Refutar uma psiquiatria que olha para nós, humanos, como se fôssemos cérebros desprovidos de história tem se tornado cada vez mais necessário em um mundo que culpa a dopamina pelos efeitos das redes sociais, que acredita que conexões cerebrais desorganizadas nos fazem agir como estranhos e que diz ser possível treinar nosso cérebro para o sucesso. O discurso centrado no cérebro, inclusive, está por todo lado, desde vídeos recordistas de visualizações sobre “dez coisas que alteram a química cerebral” até promessas de modificar receptores de dopamina com mudanças de hábito lotando as prateleiras de livrarias nas seções de autoajuda.
Pôr a culpa no cérebro não é um detalhe desimportante. Esse é um discurso que afeta a percepção geral acerca das doenças mentais e alimenta crenças relativas ao alívio de qualquer conjunto de sintomas, ou mesmo nos aproxima da fantasia de uma produtividade constante e extraordinária. E na escolha dessa retórica, a psiquiatria não é inocente. Muitos psiquiatras incentivam a disseminação desse discurso cerebral alegando boas intenções. Não duvido das boas intenções, mas questiono se o tiro não terá saído pela culatra.

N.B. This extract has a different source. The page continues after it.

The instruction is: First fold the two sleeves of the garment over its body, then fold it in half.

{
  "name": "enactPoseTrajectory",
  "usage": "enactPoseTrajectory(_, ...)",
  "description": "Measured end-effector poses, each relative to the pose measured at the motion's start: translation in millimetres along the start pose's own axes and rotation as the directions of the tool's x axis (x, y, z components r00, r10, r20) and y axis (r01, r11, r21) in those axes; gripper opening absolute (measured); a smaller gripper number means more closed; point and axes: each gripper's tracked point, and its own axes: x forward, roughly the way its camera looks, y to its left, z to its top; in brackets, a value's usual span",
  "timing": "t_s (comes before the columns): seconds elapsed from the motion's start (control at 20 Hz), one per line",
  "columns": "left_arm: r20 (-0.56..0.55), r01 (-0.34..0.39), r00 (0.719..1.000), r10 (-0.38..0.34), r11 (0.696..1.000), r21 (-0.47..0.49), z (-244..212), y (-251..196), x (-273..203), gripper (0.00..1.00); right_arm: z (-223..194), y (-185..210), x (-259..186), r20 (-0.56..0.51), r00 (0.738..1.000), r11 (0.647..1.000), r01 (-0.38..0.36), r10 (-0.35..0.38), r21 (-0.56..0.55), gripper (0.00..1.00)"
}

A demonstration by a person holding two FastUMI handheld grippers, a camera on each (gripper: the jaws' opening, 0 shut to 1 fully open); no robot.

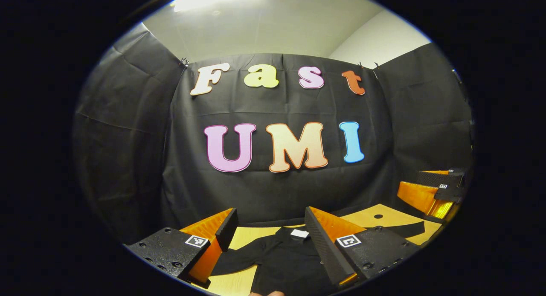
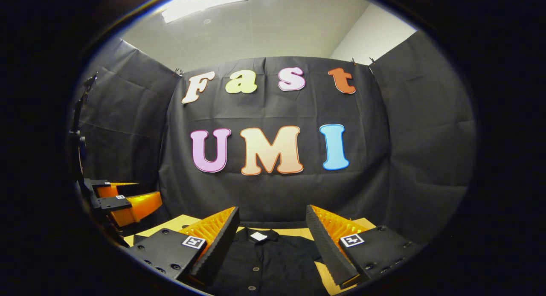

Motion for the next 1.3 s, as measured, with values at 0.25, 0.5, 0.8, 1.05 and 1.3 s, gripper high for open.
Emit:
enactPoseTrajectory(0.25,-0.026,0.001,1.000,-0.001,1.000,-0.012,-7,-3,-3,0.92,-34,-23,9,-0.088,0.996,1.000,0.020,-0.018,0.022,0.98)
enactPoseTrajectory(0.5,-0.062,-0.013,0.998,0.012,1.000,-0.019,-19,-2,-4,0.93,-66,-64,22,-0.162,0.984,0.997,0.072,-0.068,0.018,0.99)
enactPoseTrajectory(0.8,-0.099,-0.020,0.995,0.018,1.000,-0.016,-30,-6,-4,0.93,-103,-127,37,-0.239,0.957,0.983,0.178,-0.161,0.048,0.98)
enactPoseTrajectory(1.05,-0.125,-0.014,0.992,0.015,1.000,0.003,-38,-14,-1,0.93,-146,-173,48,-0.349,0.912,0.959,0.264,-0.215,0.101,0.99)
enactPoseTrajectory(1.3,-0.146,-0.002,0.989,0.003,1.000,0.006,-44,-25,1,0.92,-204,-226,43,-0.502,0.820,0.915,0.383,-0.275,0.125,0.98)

A afirmação de que “transtornos psiquiátricos são doenças do cérebro” tem sido usada como forma de reivindicar legitimidade à psiquiatria enquanto especialidade médica. Como se, caso ultrapassássemos fronteiras estritamente biológicas, fôssemos diminuir o problema de quem sofre e tirar os psiquiatras do escopo da medicina, lançando-os em rota de colisão com o pensamento científico. Ou seja, ao recusar o discurso do cérebro, é como se estivéssemos defendendo uma realidade condenada a discussões filosóficas intermináveis e improdutivas, e não científicas. Além disso, muitos psiquiatras afirmam que associar transtornos psiquiátricos a supostas disfunções cerebrais é uma forma de reduzir o estigma em torno da doença mental. Para eles, aproximar os sintomas emocionais das manifestações de um infarto ou do diabetes é uma forma de driblar o imaginário popular em torno do estigma da “loucura”. Um termo que, embora não seja mais empregado na psiquiatria, nunca deixou de circular entre o público não especializado.
Ao longo dos capítulos, me oponho a essas afirmações. Pretendo mostrar que ir além do cérebro não só é seguro como é essencial para que não sejamos reduzidos somente aos nossos atributos biológicos. Em outras palavras, sustento que não devemos nos iludir com a crença de que poderíamos ser mais bem definidos pela nossa sequência de dna, pela composição da nossa microbiota intestinal, pela organização das nossas conexões cerebrais, pelo nosso perfil de marcadores inflamatórios ou qualquer outro elemento do imaginário científico. E ainda tento nos poupar de sofrer em decorrência da fantasia de que somos falhos por sermos incapazes de treinar o cérebro para o sucesso.
Concordo que precisamos combater o estigma em torno das doenças mentais, mas não acredito que criar uma mitologia cerebral é a melhor forma de fazer isso.
Não deixa de ser verdade que os estudos do cérebro, conhecidos também como neurociências, se sofisticaram muito nos últimos anos e que hoje o conhecemos melhor do que nunca. Apesar de toda a inovação e produtividade das últimas décadas, esses estudos ainda contribuem muito pouco para a nossa compreensão do sofrimento humano. Exceto por alguns tratamentos aplicados ocasionalmente, as neurociências não trouxeram nenhuma revolução terapêutica. A maior parte dos tratamentos que usamos hoje são versões do que já existia na década de 1960. Portanto, focalizar o cérebro como causa de nosso sofrimento corresponde muito mais a um desejo de encontrar todas as causas do sofrimento nele do que a uma conclusão baseada em resultados científicos que confirmem que é lá que encontraremos as soluções para os nossos problemas.